When the supply of labor increases, what happens to the demand for labor? Does it stay fixed? Well, no. This is because increasing the supply of labor also makes labor more productive. Adam Smith lays it out in the opening lines of The Wealth of Nations:

The greatest improvement in the productive powers of labour, and the greater part of the skill, dexterity, and judgment with which it is anywhere directed, or applied, seem to have been the effects of the division of labour.

The more workers there are, the more extensive the division of labor can become. The more extensive the division of labor becomes, the greater the “improvement in the productive powers of labour.” The greater the productive powers of labor become, the greater the demand for labor becomes. Thus, increases in the total size of the labor force don’t just shift the labor supply curve to the right. The labor demand curve also shifts to the right. This is true whether the increase in the labor supply is due to immigration, a proverbial “baby boom,” or the large-scale entry of women into the workforce.

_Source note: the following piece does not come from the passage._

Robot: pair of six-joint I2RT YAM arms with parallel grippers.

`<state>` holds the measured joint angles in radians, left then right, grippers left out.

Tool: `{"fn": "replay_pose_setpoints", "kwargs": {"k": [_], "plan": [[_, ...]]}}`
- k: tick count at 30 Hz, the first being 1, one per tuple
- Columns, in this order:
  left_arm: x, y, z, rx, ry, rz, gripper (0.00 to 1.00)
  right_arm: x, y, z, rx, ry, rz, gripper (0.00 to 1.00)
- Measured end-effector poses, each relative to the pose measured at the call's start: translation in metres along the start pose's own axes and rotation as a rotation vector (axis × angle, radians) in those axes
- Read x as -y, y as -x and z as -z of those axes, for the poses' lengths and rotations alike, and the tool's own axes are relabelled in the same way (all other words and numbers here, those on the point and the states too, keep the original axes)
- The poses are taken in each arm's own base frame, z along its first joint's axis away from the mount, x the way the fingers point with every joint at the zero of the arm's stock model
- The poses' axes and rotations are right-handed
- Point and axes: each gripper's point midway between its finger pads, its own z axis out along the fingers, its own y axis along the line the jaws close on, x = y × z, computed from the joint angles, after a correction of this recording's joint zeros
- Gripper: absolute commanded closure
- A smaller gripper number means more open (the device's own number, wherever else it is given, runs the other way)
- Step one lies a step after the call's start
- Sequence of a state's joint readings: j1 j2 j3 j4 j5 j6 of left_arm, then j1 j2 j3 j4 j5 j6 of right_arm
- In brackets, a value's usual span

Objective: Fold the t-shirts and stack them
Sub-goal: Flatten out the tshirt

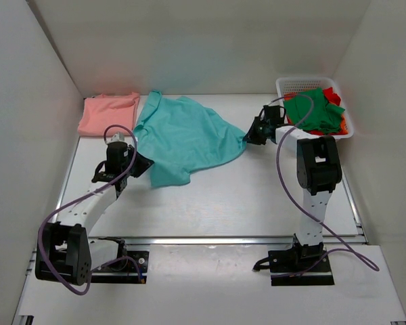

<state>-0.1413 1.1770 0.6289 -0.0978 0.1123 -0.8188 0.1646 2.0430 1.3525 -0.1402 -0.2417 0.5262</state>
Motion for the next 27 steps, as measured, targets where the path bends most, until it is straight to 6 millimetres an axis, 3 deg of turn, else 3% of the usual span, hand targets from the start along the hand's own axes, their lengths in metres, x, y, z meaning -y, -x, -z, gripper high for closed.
{"fn": "replay_pose_setpoints", "kwargs": {"k": [1,4,6,8,10,12,14,17,20,23,27], "plan": [[-0.001,0.0,0.0,-0.001,0.004,0.0,1.0,0.0,0.009,-0.003,0.013,0.012,-0.001,1.0],[-0.005,0.009,0.004,0.016,0.013,0.004,1.0,0.0,0.029,-0.002,0.035,0.052,-0.029,0.99],[-0.003,0.025,0.008,0.04,0.02,0.011,1.0,-0.002,0.042,0.006,0.055,0.075,-0.036,1.0],[0.013,0.058,0.016,0.095,0.005,0.01,1.0,-0.006,0.055,0.023,0.082,0.094,-0.038,1.0],[0.047,0.105,0.028,0.184,-0.049,-0.014,1.0,-0.021,0.073,0.052,0.131,0.125,-0.024,1.0],[0.093,0.163,0.051,0.302,-0.126,-0.047,1.0,-0.046,0.097,0.095,0.217,0.169,0.014,1.0],[0.139,0.215,0.086,0.431,-0.218,-0.086,1.0,-0.083,0.123,0.151,0.331,0.23,0.081,1.0],[0.188,0.258,0.146,0.59,-0.333,-0.135,1.0,-0.15,0.154,0.258,0.562,0.349,0.222,1.0],[0.212,0.265,0.196,0.681,-0.413,-0.164,1.0,-0.2,0.151,0.358,0.774,0.437,0.338,1.0],[0.225,0.256,0.24,0.738,-0.467,-0.175,1.0,-0.224,0.131,0.432,0.894,0.517,0.401,1.0],[0.244,0.247,0.288,0.796,-0.55,-0.191,1.0,-0.212,0.133,0.483,1.006,0.504,0.401,1.0]]}}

One example of this change in specialization can be seen in this paper by Giovanni Peri and Chad Sparber. They make the point that immigrant labor and native labor are not perfect substitutes. Immigrants and natives have different skill sets and strengths relative to each other, particularly in the market for workers with relatively little formal education. Native workers had advantages over immigrant workers in terms of communication and interaction skills, and native and immigrant workers specialized according to their comparative advantage. Thus as more immigrant workers began doing manual labor, more native workers shifted away from manual labor and into higher paying jobs in which they had a comparative advantage such as doing supervisory and coordination work. Thus, the division of labor reorganized along lines of greater specialization, increasing the productivity and efficiency of the labor force. This is just one of several mechanisms by which increases in the labor supply can increase labor productivity and wages.

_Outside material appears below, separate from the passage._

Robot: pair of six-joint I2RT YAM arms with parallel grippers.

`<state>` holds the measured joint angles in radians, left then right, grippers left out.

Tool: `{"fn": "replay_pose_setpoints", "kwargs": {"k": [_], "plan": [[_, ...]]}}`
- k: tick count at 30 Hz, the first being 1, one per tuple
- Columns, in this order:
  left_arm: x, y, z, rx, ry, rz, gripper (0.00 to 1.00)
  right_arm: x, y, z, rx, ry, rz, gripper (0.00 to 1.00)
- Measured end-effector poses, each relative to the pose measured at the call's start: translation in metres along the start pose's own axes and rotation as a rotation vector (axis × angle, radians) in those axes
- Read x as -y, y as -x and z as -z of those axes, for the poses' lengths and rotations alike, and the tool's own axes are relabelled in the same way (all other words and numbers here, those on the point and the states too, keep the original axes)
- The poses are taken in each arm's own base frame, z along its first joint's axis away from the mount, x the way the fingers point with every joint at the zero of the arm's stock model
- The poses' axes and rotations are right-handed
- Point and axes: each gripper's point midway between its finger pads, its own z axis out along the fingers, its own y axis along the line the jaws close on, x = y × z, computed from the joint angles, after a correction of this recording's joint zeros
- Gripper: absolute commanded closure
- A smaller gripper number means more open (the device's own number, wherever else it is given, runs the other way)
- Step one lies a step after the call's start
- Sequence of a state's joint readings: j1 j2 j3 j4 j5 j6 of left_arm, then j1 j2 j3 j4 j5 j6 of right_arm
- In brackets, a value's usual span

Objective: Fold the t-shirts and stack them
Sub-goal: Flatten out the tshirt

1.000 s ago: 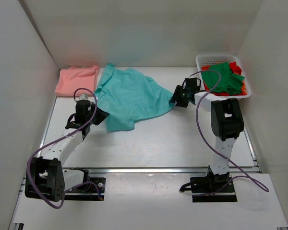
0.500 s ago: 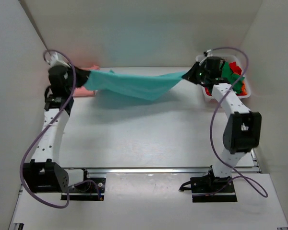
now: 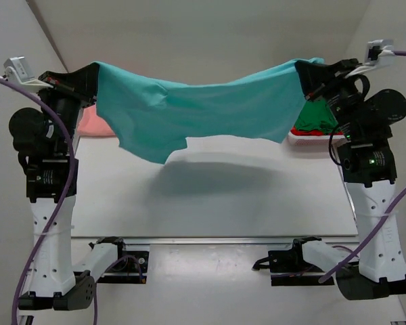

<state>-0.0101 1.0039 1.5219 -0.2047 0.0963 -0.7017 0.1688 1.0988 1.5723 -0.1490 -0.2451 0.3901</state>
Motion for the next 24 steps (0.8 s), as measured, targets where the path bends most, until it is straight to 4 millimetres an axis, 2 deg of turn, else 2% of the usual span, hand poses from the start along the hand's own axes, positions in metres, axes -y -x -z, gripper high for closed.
{"fn": "replay_pose_setpoints", "kwargs": {"k": [2,4,6,8,11,13,14,16,17,18,20,21,22,24], "plan": [[0.011,0.008,0.005,0.017,-0.029,0.001,1.0,0.006,0.01,0.002,0.014,-0.01,0.008,1.0],[0.014,0.009,0.004,0.024,-0.045,0.002,1.0,0.016,0.006,-0.002,-0.003,-0.017,0.002,1.0],[0.007,-0.001,-0.003,0.004,-0.048,0.011,1.0,0.027,-0.011,-0.012,-0.055,-0.023,-0.018,1.0],[-0.007,-0.023,-0.013,-0.048,-0.034,0.027,1.0,0.036,-0.032,-0.023,-0.109,-0.023,-0.037,1.0],[-0.046,-0.076,-0.039,-0.177,0.023,0.049,1.0,0.064,-0.087,-0.05,-0.237,-0.047,-0.085,0.99],[-0.078,-0.116,-0.061,-0.272,0.072,0.058,1.0,0.084,-0.132,-0.067,-0.339,-0.069,-0.116,1.0],[-0.111,-0.156,-0.077,-0.36,0.129,0.065,1.0,0.102,-0.165,-0.082,-0.413,-0.092,-0.129,1.0],[-0.147,-0.192,-0.09,-0.455,0.198,0.071,1.0,0.119,-0.194,-0.098,-0.488,-0.114,-0.138,1.0],[-0.159,-0.201,-0.101,-0.481,0.217,0.068,1.0,0.126,-0.201,-0.111,-0.509,-0.118,-0.136,1.0],[-0.168,-0.206,-0.112,-0.504,0.237,0.065,1.0,0.13,-0.202,-0.124,-0.514,-0.114,-0.126,1.0],[-0.174,-0.198,-0.148,-0.493,0.227,0.041,1.0,0.137,-0.19,-0.152,-0.479,-0.106,-0.092,1.0],[-0.171,-0.186,-0.166,-0.47,0.209,0.026,1.0,0.135,-0.174,-0.164,-0.443,-0.092,-0.072,1.0],[-0.167,-0.178,-0.175,-0.453,0.197,0.018,1.0,0.133,-0.166,-0.168,-0.423,-0.085,-0.063,1.0],[-0.146,-0.139,-0.195,-0.373,0.141,-0.003,1.0,0.129,-0.137,-0.17,-0.36,-0.065,-0.049,1.0]]}}
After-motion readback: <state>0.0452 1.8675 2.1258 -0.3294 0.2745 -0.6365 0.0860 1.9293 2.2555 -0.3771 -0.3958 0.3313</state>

Another way to see this might be to look at it from the other side. Right now, a major concern for many thinkers is a sort of inversion of Paul Ehrlich’s life work – rather than a population bomb, they worry about an impending population implosion. One country with rather dire looking projections is South Korea. According to current projections, their population in 2100 should be similar to their population in 1950. But in 1950, the median age for South Korea was just under 18 years old, while in 2100 the median age is projected to be just under 60 years old, with only about half of the total present-day population. The total working-age population, then, is projected to crash pretty hard.

When considering that kind of scenario, almost nobody feels tempted to respond “Wow, that will be so great for future generations! They’ll only have about half as many people engaged in productive work, and with such a low supply of workers, those workers will be so much wealthier because of it! After all, supply and demand applies to labor, so the fewer laborers there are, the wealthier laborers become!” Societies are impoverished, not enriched, by the loss of productive workers. And societies are enriched, not impoverished, by gaining them.